Last Rights
Page 21
Now to other things.
Get in touch with a man called Ian Cross in London, maybe he’s retired but you should still be able to reach him through Barnaby, Cresswell and Partners. They’re accountants in the City. Tell him to liquidate everything and put it in the Swiss account. Can you arrange to sell up everything in Rome and put the money in my Rome account? The pass book’s in my apartment. Also in my apartment is a will in which I have made you my executor. I had it drawn up after I got back from Santander.
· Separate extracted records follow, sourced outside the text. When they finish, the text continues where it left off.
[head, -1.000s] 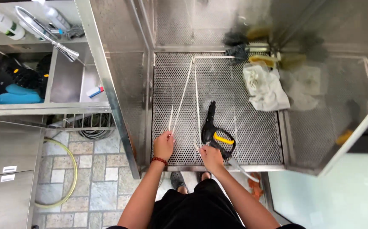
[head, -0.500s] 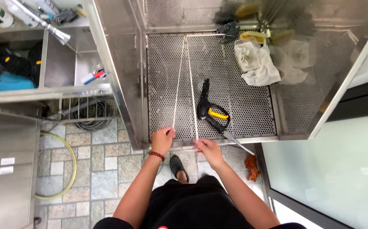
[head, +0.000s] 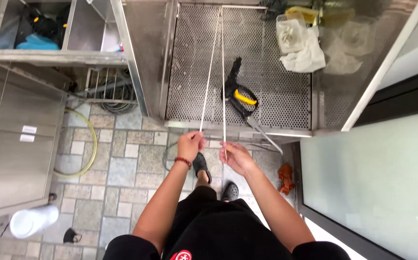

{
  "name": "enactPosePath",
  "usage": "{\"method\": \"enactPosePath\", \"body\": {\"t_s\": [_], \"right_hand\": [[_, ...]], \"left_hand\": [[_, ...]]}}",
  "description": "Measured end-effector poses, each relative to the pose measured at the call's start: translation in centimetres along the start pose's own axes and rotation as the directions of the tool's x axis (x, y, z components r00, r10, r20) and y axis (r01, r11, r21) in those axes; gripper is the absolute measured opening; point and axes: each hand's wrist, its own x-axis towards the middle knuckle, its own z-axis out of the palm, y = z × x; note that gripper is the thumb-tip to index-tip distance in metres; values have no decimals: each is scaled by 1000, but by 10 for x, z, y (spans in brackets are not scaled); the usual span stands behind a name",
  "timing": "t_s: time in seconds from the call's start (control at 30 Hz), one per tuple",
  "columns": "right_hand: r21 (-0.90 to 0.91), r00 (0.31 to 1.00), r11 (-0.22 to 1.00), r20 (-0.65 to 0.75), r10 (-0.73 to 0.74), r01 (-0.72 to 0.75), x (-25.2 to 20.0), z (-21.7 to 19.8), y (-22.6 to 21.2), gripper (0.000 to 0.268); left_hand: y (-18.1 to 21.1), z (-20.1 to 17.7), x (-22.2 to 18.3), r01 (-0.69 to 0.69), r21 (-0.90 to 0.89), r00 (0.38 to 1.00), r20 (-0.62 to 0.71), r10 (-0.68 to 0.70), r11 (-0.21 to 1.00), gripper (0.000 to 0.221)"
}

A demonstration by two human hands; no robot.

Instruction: Cleaning and drying white shoelaces using a pressure sprayer in a professional shoe-cleaning station.

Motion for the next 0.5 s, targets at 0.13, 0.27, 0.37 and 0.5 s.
{"method": "enactPosePath", "body": {"t_s": [0.13, 0.27, 0.37, 0.5], "right_hand": [[-1, 997, 1000, 75, 7, -7, -15, 5, -1, 29], [50, 995, 998, 99, 26, -31, -11, -1, 7, 27], [112, 997, 993, 72, 16, -24, 9, -17, 18, 21], [102, 998, 994, 52, 33, -38, 28, -31, 25, 18]], "left_hand": [[-20, 9, -2, 225, -387, 974, 89, -206, 894, 24], [-61, 15, 11, 321, -690, 947, 253, -199, 648, 22], [-69, 21, 15, 317, -712, 948, 256, -189, 627, 22], [-58, 32, -2, 251, -514, 968, 135, -211, 820, 20]]}}
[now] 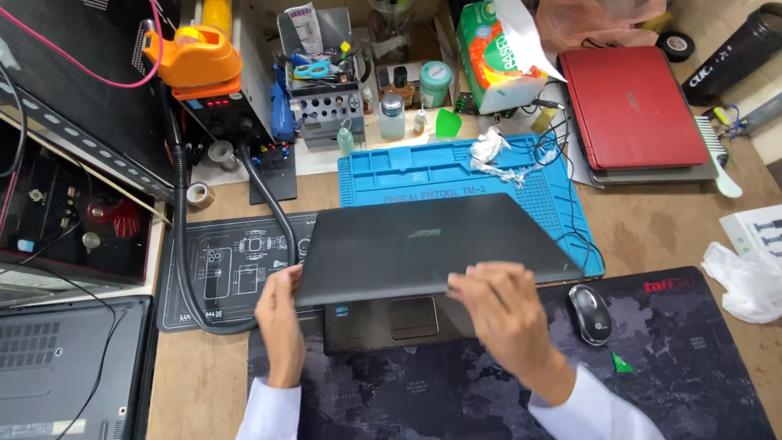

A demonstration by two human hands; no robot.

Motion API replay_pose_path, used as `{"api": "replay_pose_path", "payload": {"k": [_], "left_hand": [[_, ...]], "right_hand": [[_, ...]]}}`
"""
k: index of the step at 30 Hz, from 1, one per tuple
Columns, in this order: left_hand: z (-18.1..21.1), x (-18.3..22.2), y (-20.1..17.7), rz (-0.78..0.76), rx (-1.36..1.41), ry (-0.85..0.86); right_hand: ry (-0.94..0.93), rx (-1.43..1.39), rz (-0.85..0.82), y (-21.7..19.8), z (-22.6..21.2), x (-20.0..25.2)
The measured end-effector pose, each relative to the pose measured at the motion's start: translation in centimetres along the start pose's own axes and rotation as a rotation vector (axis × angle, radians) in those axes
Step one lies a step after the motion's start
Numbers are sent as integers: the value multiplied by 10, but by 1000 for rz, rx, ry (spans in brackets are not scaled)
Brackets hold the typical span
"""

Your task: Disassembling a laptop by removing screws and the battery to access internal components

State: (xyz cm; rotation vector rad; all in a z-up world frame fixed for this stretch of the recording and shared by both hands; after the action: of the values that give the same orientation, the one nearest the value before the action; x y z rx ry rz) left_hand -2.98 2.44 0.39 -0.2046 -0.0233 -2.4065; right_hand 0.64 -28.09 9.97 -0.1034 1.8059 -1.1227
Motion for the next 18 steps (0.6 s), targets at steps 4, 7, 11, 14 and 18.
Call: {"api": "replay_pose_path", "payload": {"k": [4, 7, 11, 14, 18], "left_hand": [[19, 27, -4, 27, 151, 22], [45, 49, 0, 70, 48, 132], [75, 87, 27, -69, 10, 232], [60, 117, 55, -360, 164, 87], [10, 147, 88, -753, 311, -258]], "right_hand": [[55, -11, 2, 8, -16, 50], [62, -46, -93, 20, -18, 73], [58, -92, -231, 22, -15, 68], [73, -131, -331, 23, -7, 64], [132, -159, -437, 30, 8, 65]]}}
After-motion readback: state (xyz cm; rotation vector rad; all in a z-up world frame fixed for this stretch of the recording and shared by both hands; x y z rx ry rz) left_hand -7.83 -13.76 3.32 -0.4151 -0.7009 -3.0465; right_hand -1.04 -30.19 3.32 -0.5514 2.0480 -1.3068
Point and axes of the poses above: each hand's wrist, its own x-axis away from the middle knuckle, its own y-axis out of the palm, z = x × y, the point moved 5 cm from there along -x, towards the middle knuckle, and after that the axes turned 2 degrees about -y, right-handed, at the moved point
I knew then I was finished, I just didn’t know how or when I would go so I wanted to be ready. When it’s all done, send all the money to my daughter in Australia. Tell her it’s for her and the kids, that Bernie would have wanted them to have it.
As for me, have a Mass said, light a few candles and get me into the ground somewhere.
James Cornelius Costello.
She put the letter on her lap. So that was the end of Jimmy Costello.
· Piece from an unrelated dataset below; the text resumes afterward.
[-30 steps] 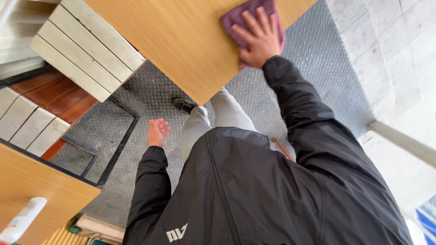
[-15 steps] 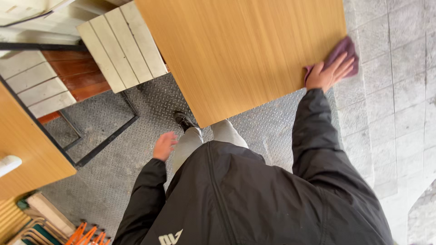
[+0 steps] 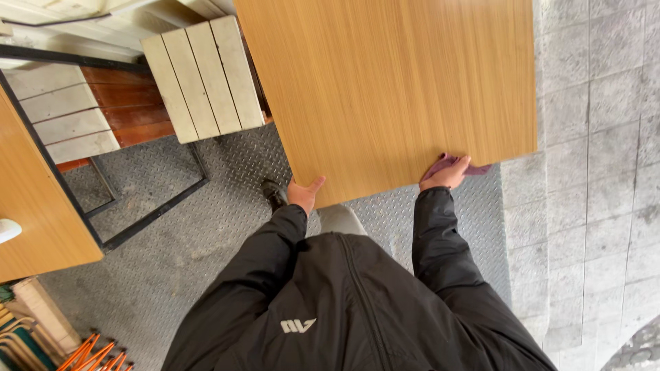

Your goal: The person sprays a wooden table with a cleaning solution, wipes the surface with a purple cloth, moves several wooden stools and a tabletop section, and then sweeps the floor with a broom.

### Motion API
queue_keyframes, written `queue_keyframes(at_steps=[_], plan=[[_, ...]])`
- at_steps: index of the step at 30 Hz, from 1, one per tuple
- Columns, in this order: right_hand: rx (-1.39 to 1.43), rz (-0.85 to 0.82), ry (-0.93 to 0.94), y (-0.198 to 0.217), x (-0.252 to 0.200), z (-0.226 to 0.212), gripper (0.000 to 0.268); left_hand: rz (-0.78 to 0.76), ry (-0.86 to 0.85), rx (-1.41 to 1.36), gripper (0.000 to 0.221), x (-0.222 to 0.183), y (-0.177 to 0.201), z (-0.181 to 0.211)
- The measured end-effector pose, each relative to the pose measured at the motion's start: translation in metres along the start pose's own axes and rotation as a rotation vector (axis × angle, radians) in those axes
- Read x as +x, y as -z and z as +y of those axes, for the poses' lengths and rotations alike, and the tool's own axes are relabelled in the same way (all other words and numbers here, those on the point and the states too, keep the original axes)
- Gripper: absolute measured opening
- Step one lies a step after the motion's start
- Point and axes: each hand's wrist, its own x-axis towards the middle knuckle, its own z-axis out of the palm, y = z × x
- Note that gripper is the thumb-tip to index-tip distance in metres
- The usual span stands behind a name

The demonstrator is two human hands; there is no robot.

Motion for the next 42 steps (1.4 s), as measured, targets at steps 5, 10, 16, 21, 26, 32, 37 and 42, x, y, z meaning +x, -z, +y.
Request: queue_keyframes(at_steps=[5, 10, 16, 21, 26, 32, 37, 42], plan=[[0.006, -0.064, 0.04, -0.02, 0.05, -0.003, 0.033, -0.02, -0.018, 0.004, 0.052, 0.022, -0.038, 0.022], [-0.028, -0.22, 0.178, -0.031, 0.084, -0.01, 0.04, -0.047, -0.048, -0.008, 0.054, 0.029, -0.061, 0.045], [-0.001, -0.17, 0.13, -0.035, 0.07, -0.012, 0.033, -0.094, -0.172, 0.126, 0.055, 0.031, -0.047, 0.043], [-0.271, -0.239, -0.262, -0.028, 0.035, -0.06, 0.035, -0.169, -0.046, 0.443, 0.073, 0.041, 0.005, 0.006], [-0.43, -0.315, 0.019, -0.036, -0.038, -0.105, 0.038, -0.03, 0.031, 0.363, 0.053, 0.014, 0.125, -0.049], [-1.625, -1.207, 0.906, -0.114, -0.068, -0.059, 0.092, 0.19, 0.211, 0.746, 0.062, -0.073, 0.294, -0.098], [-2.236, -1.174, 0.533, -0.166, -0.084, -0.017, 0.117, 0.239, 0.305, 0.641, 0.055, -0.109, 0.347, -0.123], [-1.971, -1.304, 0.622, -0.191, -0.162, 0.0, 0.085, 0.277, 0.138, 0.307, 0.042, -0.07, 0.367, -0.124]])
She looked at the letter again. It was clever, keep the killer punch until it couldn’t be avoided or deflected. Hide it from the police and you could hide it from the defence until it was too late. It would be admitted as evidence only when, as Jimmy put it, Sikora had buried himself with his own story. Damn, he was going to be hard to replace. The world didn’t stop just because one man decided it was time for him to get off.
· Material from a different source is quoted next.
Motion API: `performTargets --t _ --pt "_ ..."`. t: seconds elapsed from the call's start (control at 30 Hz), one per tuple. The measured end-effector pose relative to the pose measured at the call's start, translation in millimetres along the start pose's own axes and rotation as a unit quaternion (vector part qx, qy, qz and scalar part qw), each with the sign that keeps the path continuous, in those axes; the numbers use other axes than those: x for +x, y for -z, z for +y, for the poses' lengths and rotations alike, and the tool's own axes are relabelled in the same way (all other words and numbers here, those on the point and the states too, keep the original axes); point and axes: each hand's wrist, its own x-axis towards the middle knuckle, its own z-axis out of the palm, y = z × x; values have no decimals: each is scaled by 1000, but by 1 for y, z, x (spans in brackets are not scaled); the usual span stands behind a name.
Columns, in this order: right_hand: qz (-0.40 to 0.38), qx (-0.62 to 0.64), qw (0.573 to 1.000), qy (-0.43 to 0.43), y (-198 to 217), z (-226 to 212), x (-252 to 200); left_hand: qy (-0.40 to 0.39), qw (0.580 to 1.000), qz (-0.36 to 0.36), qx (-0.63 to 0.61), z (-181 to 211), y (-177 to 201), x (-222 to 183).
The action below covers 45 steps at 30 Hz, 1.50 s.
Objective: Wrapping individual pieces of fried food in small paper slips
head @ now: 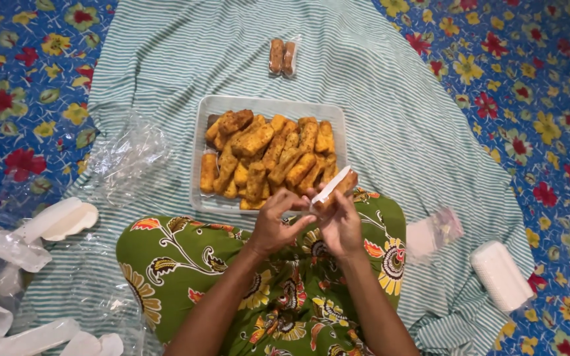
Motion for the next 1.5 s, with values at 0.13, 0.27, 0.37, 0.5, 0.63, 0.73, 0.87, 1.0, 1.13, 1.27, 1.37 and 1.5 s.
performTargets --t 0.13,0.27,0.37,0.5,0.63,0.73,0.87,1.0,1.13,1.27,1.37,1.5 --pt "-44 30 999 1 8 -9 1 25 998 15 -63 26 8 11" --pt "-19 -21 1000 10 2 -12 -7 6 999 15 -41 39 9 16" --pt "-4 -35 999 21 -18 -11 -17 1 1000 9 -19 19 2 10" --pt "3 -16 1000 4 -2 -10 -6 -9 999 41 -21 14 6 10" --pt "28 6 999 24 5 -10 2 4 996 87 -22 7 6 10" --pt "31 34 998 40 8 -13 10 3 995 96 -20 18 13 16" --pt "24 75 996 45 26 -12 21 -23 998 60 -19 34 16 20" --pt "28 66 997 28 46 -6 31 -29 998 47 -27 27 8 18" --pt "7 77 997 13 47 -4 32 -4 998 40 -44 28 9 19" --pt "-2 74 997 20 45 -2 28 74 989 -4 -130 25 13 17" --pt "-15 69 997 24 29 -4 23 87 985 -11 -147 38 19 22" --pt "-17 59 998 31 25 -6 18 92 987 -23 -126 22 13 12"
She phoned reception and asked to speak to the manager.
‘I will settle Mr Costello’s bill and I will sign the police release and take charge and remove all of his belongings. If you would have them packed up and store them here at the hotel until I can arrange what is to be done with them?’ The manager was happy to do anything she asked. It was bad enough having someone murdered in your hotel, but it was worse if they were murdered with their bill unpaid and the room stayed out of action. If Professor McBride was going to settle up he was going to agree to anything she asked. ‘I’d like to look at Mr Costello’s suite, please, and I would like you to accompany me.’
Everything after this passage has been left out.